Vendor	Product	Versions
Zyxel	Usg Flex 100 Firmware	>= 4.50, <= 5.35
Zyxel	Usg Flex 100	-
Zyxel	Usg Flex 100W Firmware	>= 4.50, <= 5.35
Zyxel	Usg Flex 100W	-
Zyxel	Usg Flex 200 Firmware	>= 4.50, <= 5.35
Zyxel	Usg Flex 200	-
Zyxel	Usg Flex 50 Firmware	>= 4.50, <= 5.35
Zyxel	Usg Flex 50	-
Zyxel	Usg Flex 50W Firmware	>= 4.50, <= 5.35
Zyxel	Usg Flex 50W	-
Zyxel	Usg Flex 500 Firmware	>= 4.50, <= 5.35
Zyxel	Usg Flex 500	-
Zyxel	Usg Flex 700 Firmware	>= 4.50, <= 5.35
Zyxel	Usg Flex 700	-
Zyxel	Vpn100 Firmware	>= 4.50, <= 5.35
Zyxel	Vpn100	-
Zyxel	Vpn1000 Firmware	>= 4.50, <= 5.35
Zyxel	Vpn1000	-
Zyxel	Vpn300 Firmware	>= 4.50, <= 5.35
Zyxel	Vpn300	-

Related Weaknesses (CWE)

CWE-22

References

https://www.zyxel.com/global/en/support/security-advisories/zyxel-security-advisVendor Advisory
https://www.zyxel.com/global/en/support/security-advisories/zyxel-security-advisVendor Advisory

FAQ

What is CVE-2023-22914?

CVE-2023-22914 is a vulnerability with a CVSS score of 7.2 (HIGH). A path traversal vulnerability in the “account_print.cgi” CGI program of Zyxel USG FLEX series firmware versions 4.50 through 5.35, and VPN series firmware versions 4.30 through 5.35, which could allo...

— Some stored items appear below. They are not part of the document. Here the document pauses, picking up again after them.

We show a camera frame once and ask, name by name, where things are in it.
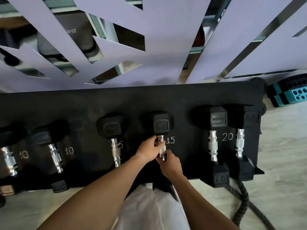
white fabric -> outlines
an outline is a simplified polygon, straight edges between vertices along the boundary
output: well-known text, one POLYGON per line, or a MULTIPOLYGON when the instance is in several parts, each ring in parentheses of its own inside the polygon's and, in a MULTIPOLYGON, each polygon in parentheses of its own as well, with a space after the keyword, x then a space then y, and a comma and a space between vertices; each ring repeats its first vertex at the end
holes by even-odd
POLYGON ((114 230, 190 230, 182 205, 170 193, 139 185, 124 201, 114 230))

hand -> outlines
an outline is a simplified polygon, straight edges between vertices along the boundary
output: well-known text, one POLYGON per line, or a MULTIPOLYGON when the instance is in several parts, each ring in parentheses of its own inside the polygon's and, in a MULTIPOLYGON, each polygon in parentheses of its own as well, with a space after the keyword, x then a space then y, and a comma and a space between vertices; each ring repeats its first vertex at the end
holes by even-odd
POLYGON ((156 158, 163 175, 167 177, 170 181, 172 181, 178 176, 183 176, 179 158, 176 157, 169 149, 166 151, 166 154, 166 161, 163 161, 161 158, 156 158))
POLYGON ((159 143, 157 146, 154 145, 155 140, 157 139, 156 135, 148 138, 143 141, 136 151, 136 156, 144 159, 145 163, 148 163, 155 159, 159 154, 160 149, 165 145, 165 142, 159 143))

gray wood floor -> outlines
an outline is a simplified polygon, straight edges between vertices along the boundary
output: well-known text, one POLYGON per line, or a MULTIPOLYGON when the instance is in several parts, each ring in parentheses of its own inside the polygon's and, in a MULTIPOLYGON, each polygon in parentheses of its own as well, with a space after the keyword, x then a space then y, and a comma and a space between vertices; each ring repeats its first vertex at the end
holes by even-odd
MULTIPOLYGON (((268 217, 276 229, 307 229, 307 102, 273 108, 262 117, 258 167, 265 175, 245 182, 250 200, 268 217)), ((226 216, 240 204, 224 188, 213 189, 199 180, 194 187, 226 216)), ((8 197, 0 209, 0 229, 36 229, 78 189, 53 194, 52 191, 24 192, 8 197)), ((241 229, 265 229, 248 210, 241 229)))

gray bag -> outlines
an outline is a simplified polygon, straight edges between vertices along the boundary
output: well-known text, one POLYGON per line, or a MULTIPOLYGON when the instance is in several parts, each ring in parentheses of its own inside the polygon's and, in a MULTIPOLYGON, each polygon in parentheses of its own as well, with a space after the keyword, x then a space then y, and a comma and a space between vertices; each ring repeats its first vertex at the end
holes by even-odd
MULTIPOLYGON (((55 17, 87 58, 97 55, 99 49, 93 38, 93 28, 84 12, 58 14, 55 17)), ((37 49, 42 56, 52 62, 67 62, 67 59, 39 32, 37 33, 37 49)))

dumbbell handle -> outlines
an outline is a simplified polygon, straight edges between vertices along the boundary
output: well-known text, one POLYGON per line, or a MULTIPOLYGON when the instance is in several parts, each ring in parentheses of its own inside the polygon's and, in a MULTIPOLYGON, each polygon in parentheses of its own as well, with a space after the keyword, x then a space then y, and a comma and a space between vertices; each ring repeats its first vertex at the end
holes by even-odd
POLYGON ((209 131, 208 149, 211 161, 217 162, 217 136, 216 131, 209 131))
POLYGON ((235 150, 237 151, 237 158, 242 159, 244 148, 244 129, 237 129, 235 137, 235 150))
POLYGON ((4 160, 6 163, 6 167, 9 169, 10 176, 14 177, 17 176, 17 163, 13 156, 13 152, 10 151, 9 147, 2 147, 0 148, 0 151, 2 151, 4 160))
POLYGON ((63 173, 62 158, 60 154, 58 153, 59 150, 56 148, 56 145, 54 143, 49 144, 48 146, 51 152, 52 160, 54 162, 54 165, 56 166, 57 172, 59 174, 63 173))
POLYGON ((115 163, 115 167, 119 167, 121 165, 120 163, 120 156, 121 156, 121 153, 120 153, 120 147, 119 147, 119 143, 117 142, 117 139, 114 138, 114 139, 111 139, 112 141, 112 154, 113 154, 113 159, 114 159, 114 163, 115 163))
MULTIPOLYGON (((158 135, 158 143, 163 143, 165 142, 164 140, 164 135, 158 135)), ((163 161, 166 161, 166 145, 164 145, 160 151, 157 157, 162 158, 163 161)))

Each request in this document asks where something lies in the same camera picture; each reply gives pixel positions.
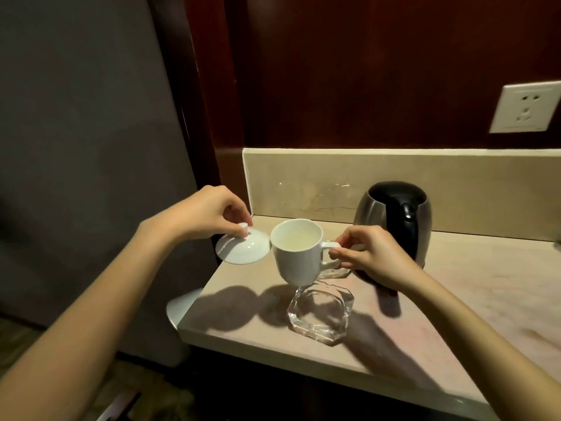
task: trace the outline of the person's right arm
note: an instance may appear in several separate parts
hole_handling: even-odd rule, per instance
[[[501,420],[561,420],[561,384],[424,272],[380,226],[351,226],[330,256],[401,291],[423,311]],[[364,251],[349,249],[364,244]]]

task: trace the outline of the wall outlet
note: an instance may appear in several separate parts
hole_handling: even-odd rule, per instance
[[[545,131],[561,97],[561,81],[503,87],[489,133]]]

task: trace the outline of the clear glass dish
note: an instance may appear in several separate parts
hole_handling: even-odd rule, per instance
[[[334,345],[347,335],[353,302],[346,288],[315,281],[296,290],[287,313],[294,332]]]

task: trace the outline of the person's left hand
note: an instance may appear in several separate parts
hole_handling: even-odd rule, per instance
[[[247,232],[238,225],[241,222],[253,226],[244,202],[226,186],[205,186],[143,223],[164,232],[172,242],[179,243],[208,238],[217,233],[246,237]]]

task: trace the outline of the marble countertop
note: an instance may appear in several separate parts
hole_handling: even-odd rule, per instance
[[[270,233],[283,218],[254,217]],[[346,227],[317,222],[326,240]],[[425,270],[526,356],[561,381],[561,252],[551,242],[433,232]],[[222,263],[179,322],[186,343],[473,419],[496,419],[424,314],[353,274],[330,279],[354,306],[333,347],[289,329],[294,295],[272,251]]]

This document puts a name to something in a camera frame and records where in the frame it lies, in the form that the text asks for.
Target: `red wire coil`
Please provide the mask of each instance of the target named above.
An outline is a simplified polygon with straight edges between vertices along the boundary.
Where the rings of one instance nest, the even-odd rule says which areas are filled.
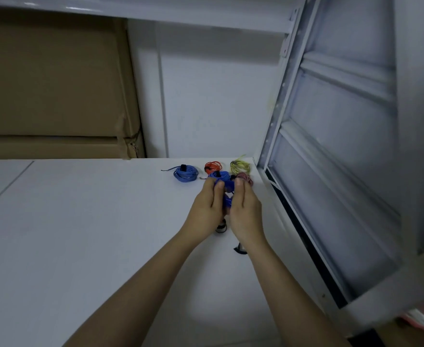
[[[207,162],[204,165],[204,170],[208,175],[210,175],[210,173],[213,173],[216,170],[221,170],[221,169],[222,169],[222,164],[216,160],[214,162]]]
[[[250,176],[249,176],[249,175],[247,175],[247,174],[246,174],[246,173],[244,173],[244,172],[240,172],[240,173],[238,173],[238,174],[236,175],[236,177],[237,177],[237,178],[244,179],[245,181],[247,181],[247,182],[250,184],[250,186],[252,186],[252,185],[254,184],[254,182],[252,181],[252,179],[250,179]]]

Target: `person's right arm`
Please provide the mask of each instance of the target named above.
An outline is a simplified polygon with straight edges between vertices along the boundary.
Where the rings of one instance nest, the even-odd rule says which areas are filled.
[[[273,319],[287,346],[350,346],[302,289],[265,238],[261,203],[251,186],[235,180],[231,229],[247,250]]]

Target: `hand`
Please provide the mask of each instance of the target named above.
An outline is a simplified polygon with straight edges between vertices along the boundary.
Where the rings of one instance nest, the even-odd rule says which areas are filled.
[[[241,178],[235,179],[235,194],[229,216],[231,230],[245,249],[267,242],[263,232],[262,204],[252,186]]]
[[[223,193],[225,183],[207,178],[201,192],[198,193],[191,206],[185,224],[179,234],[185,236],[194,246],[204,241],[223,219]]]

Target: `person's left hand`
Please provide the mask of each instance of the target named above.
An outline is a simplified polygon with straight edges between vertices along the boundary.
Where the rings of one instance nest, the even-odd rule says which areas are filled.
[[[207,178],[201,192],[198,193],[191,206],[188,217],[179,234],[185,236],[194,246],[204,241],[223,219],[223,193],[225,183]]]

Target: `person's right hand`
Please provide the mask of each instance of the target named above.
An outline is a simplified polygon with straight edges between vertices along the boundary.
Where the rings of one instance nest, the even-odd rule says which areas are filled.
[[[267,242],[263,233],[262,204],[249,183],[241,178],[235,179],[229,217],[231,230],[244,248]]]

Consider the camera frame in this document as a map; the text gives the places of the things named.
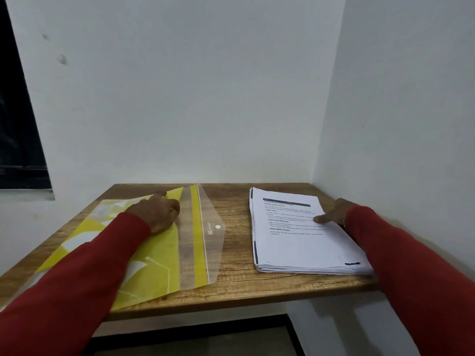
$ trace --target white paper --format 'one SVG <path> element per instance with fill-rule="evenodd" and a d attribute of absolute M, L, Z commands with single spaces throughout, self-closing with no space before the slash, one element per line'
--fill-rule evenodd
<path fill-rule="evenodd" d="M 338 225 L 313 221 L 324 213 L 317 197 L 253 187 L 249 208 L 258 270 L 372 273 L 363 250 Z"/>

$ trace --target wooden tabletop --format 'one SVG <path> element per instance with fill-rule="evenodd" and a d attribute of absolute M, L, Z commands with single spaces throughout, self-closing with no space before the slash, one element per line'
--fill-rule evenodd
<path fill-rule="evenodd" d="M 30 278 L 70 233 L 103 199 L 128 199 L 170 190 L 182 184 L 117 184 L 61 227 L 28 256 L 0 277 L 0 307 Z M 377 289 L 371 276 L 297 275 L 257 272 L 253 264 L 249 189 L 318 196 L 322 208 L 333 200 L 310 184 L 203 184 L 209 199 L 226 225 L 221 268 L 214 284 L 182 290 L 110 313 L 108 320 L 122 320 L 181 312 L 256 305 L 316 296 Z"/>

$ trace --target dark window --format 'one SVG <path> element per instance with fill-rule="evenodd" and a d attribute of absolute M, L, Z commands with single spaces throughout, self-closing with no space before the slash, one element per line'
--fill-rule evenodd
<path fill-rule="evenodd" d="M 51 188 L 5 0 L 0 28 L 0 189 Z"/>

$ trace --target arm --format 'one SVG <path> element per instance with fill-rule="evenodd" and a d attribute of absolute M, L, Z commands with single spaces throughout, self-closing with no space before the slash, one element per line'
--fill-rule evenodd
<path fill-rule="evenodd" d="M 419 352 L 472 355 L 475 283 L 368 207 L 349 209 L 346 221 Z"/>
<path fill-rule="evenodd" d="M 80 355 L 109 314 L 130 257 L 180 211 L 177 200 L 161 195 L 144 201 L 120 213 L 0 312 L 1 355 Z"/>

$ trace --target long-sleeved red shirt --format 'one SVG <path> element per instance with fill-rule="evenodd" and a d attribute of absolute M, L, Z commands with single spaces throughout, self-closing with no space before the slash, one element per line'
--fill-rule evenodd
<path fill-rule="evenodd" d="M 473 355 L 475 284 L 367 207 L 350 209 L 347 225 L 421 355 Z M 0 355 L 80 355 L 150 233 L 138 216 L 121 213 L 64 257 L 0 313 Z"/>

How severe is CVE-2023-22914?

CVE-2023-22914 has been rated HIGH with a CVSS base score of 7.2/10. Review the CVSS metrics above for detailed severity breakdown.

Is there a patch for CVE-2023-22914?

Check the references section above for vendor advisories and patch information. Affected products include: Zyxel Usg Flex 100 Firmware, Zyxel Usg Flex 100, Zyxel Usg Flex 100W Firmware, Zyxel Usg Flex 100W, Zyxel Usg Flex 200 Firmware.